I'm suggesting this here because I'm receiving questions from people in Verify about GraphQL first approach / transition. Some questions include:
how to separate internal API from external API (or should we even do that)
how to avoid the inflation of deprecated fields describing volatile data
how to maintain parity with REST API (or should we even do that)
what is the cost of not extending REST API for small projects that value simplicity more over GraphQL flexibility
These are examples of questions I'm hearing. What I'm missing is a blueprint / document describing these concerns, DRIs listed somewhere where I can find them and hold them accountable for getting answers in case of doubts like this blocking teams / progress.
@grzesiek great. It will probably be a while before I have capacity to create a blueprint (currently in 3 working groups), but as soon as some of those long running commitments are done, I can shift back to this if no one else has started the process.
@cablett@.luke feel free to drive this forward (or any of the other graphQL maintainers) as I don't want to slow down momentum here if ya'll feel like this would be helpful.
Observability of graphql query is a big problem. Most of our monitoring systems are based on request routes, but with graphql there's only one route.

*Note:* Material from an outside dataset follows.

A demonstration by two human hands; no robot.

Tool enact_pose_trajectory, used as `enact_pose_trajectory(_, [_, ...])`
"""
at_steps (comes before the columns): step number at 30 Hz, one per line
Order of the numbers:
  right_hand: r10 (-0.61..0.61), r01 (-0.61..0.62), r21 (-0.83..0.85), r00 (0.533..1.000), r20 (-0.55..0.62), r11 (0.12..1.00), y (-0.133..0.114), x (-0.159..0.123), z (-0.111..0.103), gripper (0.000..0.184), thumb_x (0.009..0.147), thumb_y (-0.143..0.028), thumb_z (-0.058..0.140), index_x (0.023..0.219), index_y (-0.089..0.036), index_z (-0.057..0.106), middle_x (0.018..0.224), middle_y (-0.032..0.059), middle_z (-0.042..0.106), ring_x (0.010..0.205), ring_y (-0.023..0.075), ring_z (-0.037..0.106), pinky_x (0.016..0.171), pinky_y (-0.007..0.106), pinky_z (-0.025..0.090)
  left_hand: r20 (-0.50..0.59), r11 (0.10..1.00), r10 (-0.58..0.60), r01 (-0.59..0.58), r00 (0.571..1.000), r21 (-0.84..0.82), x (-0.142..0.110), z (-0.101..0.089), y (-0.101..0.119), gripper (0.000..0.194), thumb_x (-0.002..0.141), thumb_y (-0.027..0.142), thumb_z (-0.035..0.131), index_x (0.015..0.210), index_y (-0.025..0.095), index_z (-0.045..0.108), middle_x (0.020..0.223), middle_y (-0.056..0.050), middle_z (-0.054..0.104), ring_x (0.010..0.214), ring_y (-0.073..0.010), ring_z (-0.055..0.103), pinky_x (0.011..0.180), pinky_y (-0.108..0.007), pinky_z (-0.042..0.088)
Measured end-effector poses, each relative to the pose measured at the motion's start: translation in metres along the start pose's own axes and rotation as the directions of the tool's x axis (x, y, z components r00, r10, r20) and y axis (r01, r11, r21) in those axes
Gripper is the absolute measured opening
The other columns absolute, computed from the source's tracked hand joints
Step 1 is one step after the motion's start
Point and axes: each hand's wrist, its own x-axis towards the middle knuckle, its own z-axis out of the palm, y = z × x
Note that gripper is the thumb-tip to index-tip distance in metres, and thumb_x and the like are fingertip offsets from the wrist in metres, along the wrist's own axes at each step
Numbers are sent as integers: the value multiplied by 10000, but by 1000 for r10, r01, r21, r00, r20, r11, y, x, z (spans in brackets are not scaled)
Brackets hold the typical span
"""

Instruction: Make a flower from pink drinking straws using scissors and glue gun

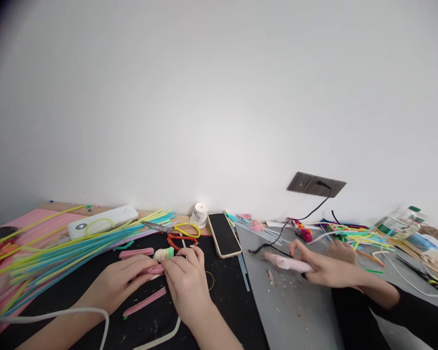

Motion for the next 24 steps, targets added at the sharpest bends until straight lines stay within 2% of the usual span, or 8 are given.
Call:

There is an ongoing effort from the scalability team to match each route with a feature category, I think we should think about how we can make this also for graphql.
The goal of this epic is to be able to connect resource usage or incident root causes to a feature category. We already have this in place for Sidekiq, and would like to extend this to Web and API requests.
We will first create a framework to be able to categorize actions and endpoints, then we will perform a first-pass categorization, and we will make this information available in the metrics and logs.
The benefit for Stage Groups is that they will have more information available to them about how their feature categories perform on GitLab.com.
With regards to observability, we've already have some metrics (an example) for GraphQL that are more fine-grained than the overarching request latencies. But those are not yet consumable in a Grafana dashboard.
I think we're also emitting some logs (into log/graphql_json.log), but I don't think those are ingested in our logging infra yet.
Thanks @grzesiek for reporting those concerns. I'd like to expand a bit on How to make sure that we can accelerate uploads with GraphQL the same way we do with REST API? as I'm more familiar with that topic.
We have extensive documentation on handling uploads in our codebase. Over the course of the years we invested a lot of time and effort in making uploads scalable, k8s compatible, and performant.
With the design management feature, we introduced the apollo library to handle graphql uploads but this bypassed all the workhorse optimization we have in place.
If we want to keep uploading with graphql we should implement direct upload.
The challenge I see is that workhorse cannot efficiently inspect the content of the query, so it would upload every single file to the same bucket. But GitLab is designed with feature-based buckets, so we will likely need to add a new one, and then eventually move the uploaded object to the final destination in rails.
It might be worth watching and reading the following materials:
GraphQL evaluation is not monolithic - while there is one route, each field and object we return goes through instances of ::Types::BaseObject, ::Types::BaseField, etc. We can add instrumentation on these classes to report usage and error reporting. Some of this is already done, with each field we resolve being included in metrics.
@cablett We accept the responsibility! I will apply labels though so we can refer back to this amazing feedback. This isn't an issue I've come across and it has some great points to keep in mind. Thanks for the ping!